Trocar bioma Cerrado por outros cultivos é a solução?
Trocar o Cerrado por cultivos é um péssimo negócio e não se
sustenta à longo prazo. Pesquisador da Universidade de Goiás alerta que a
devastação sem controle do Cerrado pode afetar o clima, os rios e a
biodiversidade.
O governo brasileiro se orgulha nacional e
internacionalmente de ter reduzido o desmatamento no Brasil. Apresentou um
plano de metas para a conferência do clima de Paris (COP 21) no fim de
novembro, que inclui redução nas emissões de gases que aquecem o planeta
apostando em mais queda no desmatamento. Só que as vitórias passadas e as
promessas futuras consideram apenas a Amazônia. O Cerrado, outro importante
bioma brasileiro, ficou de fora. O problema é que o cerrado, que vem sendo
devorado pela expansão sem cuidados da agricultura, tem grande importância para
o país. Além de abrigar uma riqueza biológica única, é responsável pelas
nascentes que alimentam 8 das 12 bacias hidrográficas do Brasil. Destruir o
Cerrado é secar o Brasil. E matar as bases que garantem o equilíbrio ecológico
para a própria agricultura. É o que explica Rafael Loyola, diretor do
Laboratório de Biogeografia da Conservação, da Universidade Federal de Goiás.
Entrevista
ÉPOCA: Se você
tivesse que explicar o que é o Cerrado e qual sua importância para um
brasileiro desinformado, o que diria?
Rafael Loyola: O Cerrado é um conjunto de
tipos de vegetação nativa do Brasil e extremamente rico em espécies de plantas
e animais. Essa vegetação varia da florestas até campos limpos ou com rochas em
grandes altitudes. Ele tem uma biodiversidade incrível, que vai desde bactérias
em cavernas até plantas e animais. Além disso, ele é importantíssimo para a
manutenção da água no Brasil, já que as nascentes e rios do Cerrado contribuem
com 8 das 10 regiões hidrográficas que temos no Brasil.
ÉPOCA: Você diria que
o Cerrado está ameaçado?
Loyola: Sim. Infelizmente, o Cerrado é o bioma
mais ameaçado do Brasil hoje em dia. Isso se deve a uma combinação de pouca
proteção (apenas 11% do Cerrado é coberto por reservas ou unidades de
conservação, comparados com quase 50% da Amazônia) e uma alta vocação agrícola,
com terrenos planos e de fácil irrigação. Isso atraiu a agricultura em grande
escala e a pecuária, de maneira que milhares de hectares são desatados por ano
para plantio ou criação de pastagens.
O meio ambiente ficou fora
do plano federal de agricultura para o Cerrado
ÉPOCA: Os últimos
dados disponíveis indicam que a área (em hectares) desmatada por ano no Cerrado
é duas vezes maior do que na Amazônia. Por que não há uma mobilização para
combater esse desmatamento do Cerrado?
Loyola: O governo federal possui um sistema de
monitoramento por satélite bastante desenvolvido para a Amazônia, que vem sendo
replicado para o Cerrado em menor escala. Por muito tempo a Amazônia teve mais
atenção e agora o Cerrado precisa de atenção. Mas esbarramos com toda uma
política de desenvolvimento agrícola para a região. Isso, na minha opinião é o
maior desafio para a conservação do Cerrado - conter o desmatamento ilegal e
conciliar atividades agrosilvopastoris com a conservação das águas e da
biodiversidade no bioma.
ÉPOCA: O governo
brasileiro vem afirmando nos últimos anos que o Brasil está vencendo a guerra
contra o desmatamento usando os números da Amazônia. É correto dizer que o
ritmo de desmatamento no Brasil está caindo sem considerar o Cerrado?

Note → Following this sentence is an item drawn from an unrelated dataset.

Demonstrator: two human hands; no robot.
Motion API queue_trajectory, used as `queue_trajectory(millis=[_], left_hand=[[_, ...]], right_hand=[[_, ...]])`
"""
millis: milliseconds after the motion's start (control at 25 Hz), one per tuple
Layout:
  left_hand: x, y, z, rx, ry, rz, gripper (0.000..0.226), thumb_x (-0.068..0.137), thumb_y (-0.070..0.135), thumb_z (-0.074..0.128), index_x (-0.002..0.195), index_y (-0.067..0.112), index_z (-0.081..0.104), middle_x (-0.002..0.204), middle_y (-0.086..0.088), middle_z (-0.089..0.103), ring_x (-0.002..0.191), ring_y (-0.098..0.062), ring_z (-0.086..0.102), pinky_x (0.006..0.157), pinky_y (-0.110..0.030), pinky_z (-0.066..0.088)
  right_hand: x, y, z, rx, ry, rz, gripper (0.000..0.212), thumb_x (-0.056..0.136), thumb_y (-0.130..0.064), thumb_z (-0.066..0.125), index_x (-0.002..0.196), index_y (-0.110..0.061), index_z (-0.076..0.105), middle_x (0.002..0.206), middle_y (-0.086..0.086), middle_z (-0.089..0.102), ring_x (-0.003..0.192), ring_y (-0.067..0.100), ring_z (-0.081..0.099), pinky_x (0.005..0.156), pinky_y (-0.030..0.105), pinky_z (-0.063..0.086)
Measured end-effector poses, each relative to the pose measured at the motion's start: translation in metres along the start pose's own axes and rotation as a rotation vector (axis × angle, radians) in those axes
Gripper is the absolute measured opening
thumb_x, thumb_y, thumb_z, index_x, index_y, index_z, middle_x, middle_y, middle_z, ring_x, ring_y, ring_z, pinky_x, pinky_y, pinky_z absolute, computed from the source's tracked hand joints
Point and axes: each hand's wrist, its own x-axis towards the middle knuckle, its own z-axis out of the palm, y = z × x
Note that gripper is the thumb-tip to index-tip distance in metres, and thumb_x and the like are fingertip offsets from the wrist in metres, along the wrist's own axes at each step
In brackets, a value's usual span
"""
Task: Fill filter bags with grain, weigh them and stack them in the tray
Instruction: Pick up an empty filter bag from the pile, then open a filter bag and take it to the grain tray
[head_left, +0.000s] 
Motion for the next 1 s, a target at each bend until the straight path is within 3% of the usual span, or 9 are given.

Loyola: O governo se concentra na Amazônia
porque tem dados muito melhores para lá, E é correto dizer que o desmatamento
na Amazônia reduziu bastante, embora venha aumentando no últimos 3 anos. Mas
toda essa governança na Amazônia favoreceu um processo de "vazamento"
da ilegalidade para o Cerrado, onde a legislação é mais branda em termos do que
pode ser desmatado. No Cerrado, especificamente, o desmatamento vem crescendo
muito. Parte desse desmatamento é legal e previsto pelo novo código florestal
(que permite mais desmatamento que antes), parte é ilegal e desmata mais que o
permitido, justamente porque não há tanto controle.
ÉPOCA: O Brasil se
propõe a reduzir emissões de carbono com a queda no desmatamento da Amazônia.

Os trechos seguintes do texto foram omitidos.